## Task directions
The line with "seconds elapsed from" marks where to begin. Please copy it and each line after it to the end of the records below, exactly.
======
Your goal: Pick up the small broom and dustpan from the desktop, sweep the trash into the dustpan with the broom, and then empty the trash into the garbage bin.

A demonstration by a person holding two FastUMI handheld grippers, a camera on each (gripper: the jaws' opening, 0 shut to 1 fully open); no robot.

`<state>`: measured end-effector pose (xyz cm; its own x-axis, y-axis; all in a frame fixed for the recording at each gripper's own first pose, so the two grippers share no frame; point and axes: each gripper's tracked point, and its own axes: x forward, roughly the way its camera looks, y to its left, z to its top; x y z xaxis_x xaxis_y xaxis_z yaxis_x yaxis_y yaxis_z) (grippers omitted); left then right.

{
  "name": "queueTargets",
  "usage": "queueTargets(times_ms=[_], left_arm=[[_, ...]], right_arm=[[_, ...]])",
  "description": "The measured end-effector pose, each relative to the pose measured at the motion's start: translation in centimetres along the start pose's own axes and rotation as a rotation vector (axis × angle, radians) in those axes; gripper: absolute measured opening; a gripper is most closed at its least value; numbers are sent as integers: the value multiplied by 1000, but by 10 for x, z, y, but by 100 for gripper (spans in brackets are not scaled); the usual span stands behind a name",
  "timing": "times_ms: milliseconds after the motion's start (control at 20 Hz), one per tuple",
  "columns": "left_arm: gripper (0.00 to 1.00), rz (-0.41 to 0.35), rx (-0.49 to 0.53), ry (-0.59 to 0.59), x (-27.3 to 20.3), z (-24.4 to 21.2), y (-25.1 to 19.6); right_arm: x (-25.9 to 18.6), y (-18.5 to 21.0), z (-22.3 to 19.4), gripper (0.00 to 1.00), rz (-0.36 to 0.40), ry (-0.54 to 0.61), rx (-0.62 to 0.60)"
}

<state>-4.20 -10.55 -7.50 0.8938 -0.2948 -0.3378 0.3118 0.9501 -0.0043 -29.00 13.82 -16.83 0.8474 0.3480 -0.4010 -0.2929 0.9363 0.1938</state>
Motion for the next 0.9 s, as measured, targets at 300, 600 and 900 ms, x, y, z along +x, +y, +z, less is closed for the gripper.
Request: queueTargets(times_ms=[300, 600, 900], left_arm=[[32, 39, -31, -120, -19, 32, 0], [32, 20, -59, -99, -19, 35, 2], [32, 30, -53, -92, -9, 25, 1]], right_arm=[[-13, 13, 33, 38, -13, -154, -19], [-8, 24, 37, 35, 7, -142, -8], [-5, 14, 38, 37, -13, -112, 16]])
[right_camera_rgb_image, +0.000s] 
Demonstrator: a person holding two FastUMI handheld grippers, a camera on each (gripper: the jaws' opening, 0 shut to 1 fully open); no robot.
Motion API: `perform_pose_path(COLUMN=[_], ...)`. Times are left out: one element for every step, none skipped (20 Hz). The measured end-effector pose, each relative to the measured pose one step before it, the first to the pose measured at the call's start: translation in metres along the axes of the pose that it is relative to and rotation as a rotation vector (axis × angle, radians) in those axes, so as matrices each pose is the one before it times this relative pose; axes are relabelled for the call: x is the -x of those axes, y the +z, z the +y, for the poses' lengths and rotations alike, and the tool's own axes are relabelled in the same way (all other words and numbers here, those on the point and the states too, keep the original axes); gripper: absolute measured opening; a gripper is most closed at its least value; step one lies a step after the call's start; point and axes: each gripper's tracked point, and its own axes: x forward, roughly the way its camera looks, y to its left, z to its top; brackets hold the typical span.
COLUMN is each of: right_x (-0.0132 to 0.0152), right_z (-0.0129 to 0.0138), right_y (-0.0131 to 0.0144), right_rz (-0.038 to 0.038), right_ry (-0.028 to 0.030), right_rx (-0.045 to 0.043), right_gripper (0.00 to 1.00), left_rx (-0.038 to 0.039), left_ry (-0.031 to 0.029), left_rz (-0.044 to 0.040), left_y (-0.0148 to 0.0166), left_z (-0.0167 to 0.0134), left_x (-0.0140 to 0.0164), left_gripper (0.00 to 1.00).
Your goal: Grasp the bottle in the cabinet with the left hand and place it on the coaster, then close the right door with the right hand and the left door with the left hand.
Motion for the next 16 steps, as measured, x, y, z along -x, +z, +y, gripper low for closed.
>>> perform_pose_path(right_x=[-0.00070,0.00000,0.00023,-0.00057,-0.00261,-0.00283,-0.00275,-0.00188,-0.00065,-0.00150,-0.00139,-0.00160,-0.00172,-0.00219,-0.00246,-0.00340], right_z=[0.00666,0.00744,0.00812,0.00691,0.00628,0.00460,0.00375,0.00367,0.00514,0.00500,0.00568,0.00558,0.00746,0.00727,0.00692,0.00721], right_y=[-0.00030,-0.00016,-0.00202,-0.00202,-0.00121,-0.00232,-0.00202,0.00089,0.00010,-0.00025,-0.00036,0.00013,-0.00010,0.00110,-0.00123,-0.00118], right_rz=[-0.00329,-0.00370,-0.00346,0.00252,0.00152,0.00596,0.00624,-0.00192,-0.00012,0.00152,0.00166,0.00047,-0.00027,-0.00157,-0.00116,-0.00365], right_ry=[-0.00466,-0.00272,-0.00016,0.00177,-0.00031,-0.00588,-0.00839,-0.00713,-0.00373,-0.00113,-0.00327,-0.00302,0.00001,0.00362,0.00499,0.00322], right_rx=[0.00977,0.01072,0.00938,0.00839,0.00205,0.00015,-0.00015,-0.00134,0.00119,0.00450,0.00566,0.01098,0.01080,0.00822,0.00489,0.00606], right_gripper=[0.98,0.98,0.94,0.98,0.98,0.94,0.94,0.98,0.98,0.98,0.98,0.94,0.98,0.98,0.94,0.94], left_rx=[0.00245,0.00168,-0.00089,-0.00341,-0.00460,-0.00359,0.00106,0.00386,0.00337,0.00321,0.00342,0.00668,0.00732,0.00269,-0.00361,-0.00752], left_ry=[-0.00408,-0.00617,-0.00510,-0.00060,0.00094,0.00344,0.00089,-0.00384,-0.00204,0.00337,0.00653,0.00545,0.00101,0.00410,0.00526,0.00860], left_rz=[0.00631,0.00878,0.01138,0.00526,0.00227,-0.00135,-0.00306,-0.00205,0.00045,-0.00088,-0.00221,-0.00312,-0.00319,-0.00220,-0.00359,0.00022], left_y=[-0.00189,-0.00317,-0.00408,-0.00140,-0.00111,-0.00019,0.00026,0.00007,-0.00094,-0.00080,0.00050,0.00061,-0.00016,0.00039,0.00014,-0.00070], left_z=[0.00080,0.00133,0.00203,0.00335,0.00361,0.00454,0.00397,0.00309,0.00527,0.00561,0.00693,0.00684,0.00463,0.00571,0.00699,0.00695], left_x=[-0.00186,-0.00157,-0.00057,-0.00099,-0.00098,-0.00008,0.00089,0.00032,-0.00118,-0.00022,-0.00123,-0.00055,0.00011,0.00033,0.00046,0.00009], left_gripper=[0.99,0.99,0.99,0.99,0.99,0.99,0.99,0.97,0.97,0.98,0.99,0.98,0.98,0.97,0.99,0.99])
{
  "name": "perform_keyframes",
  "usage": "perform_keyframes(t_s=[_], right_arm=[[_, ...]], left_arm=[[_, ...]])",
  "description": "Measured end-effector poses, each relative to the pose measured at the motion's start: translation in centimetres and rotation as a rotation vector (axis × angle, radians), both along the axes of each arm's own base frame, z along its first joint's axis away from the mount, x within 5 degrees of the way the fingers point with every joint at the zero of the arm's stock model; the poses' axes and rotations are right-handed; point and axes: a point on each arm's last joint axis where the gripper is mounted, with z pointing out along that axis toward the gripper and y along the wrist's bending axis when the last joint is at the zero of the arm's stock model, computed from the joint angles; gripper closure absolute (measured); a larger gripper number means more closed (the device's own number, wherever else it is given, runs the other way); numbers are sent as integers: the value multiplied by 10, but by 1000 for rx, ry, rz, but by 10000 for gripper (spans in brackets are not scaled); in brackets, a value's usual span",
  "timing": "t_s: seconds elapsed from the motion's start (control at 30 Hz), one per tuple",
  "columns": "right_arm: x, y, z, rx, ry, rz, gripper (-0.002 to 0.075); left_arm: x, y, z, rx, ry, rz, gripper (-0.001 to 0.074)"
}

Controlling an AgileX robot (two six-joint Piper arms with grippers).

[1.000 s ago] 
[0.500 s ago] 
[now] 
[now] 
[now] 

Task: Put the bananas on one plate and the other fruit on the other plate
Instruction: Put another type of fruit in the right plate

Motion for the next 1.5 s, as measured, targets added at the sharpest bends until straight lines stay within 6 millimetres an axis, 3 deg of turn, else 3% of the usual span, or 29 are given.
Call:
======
## Final answer
  "timing": "t_s: seconds elapsed from the motion's start (control at 30 Hz), one per tuple",
  "columns": "right_arm: x, y, z, rx, ry, rz, gripper (-0.002 to 0.075); left_arm: x, y, z, rx, ry, rz, gripper (-0.001 to 0.074)"
}

Controlling an AgileX robot (two six-joint Piper arms with grippers).

[1.000 s ago] 
[0.500 s ago] 
[now] 
[now] 
[now] 

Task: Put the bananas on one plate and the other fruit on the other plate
Instruction: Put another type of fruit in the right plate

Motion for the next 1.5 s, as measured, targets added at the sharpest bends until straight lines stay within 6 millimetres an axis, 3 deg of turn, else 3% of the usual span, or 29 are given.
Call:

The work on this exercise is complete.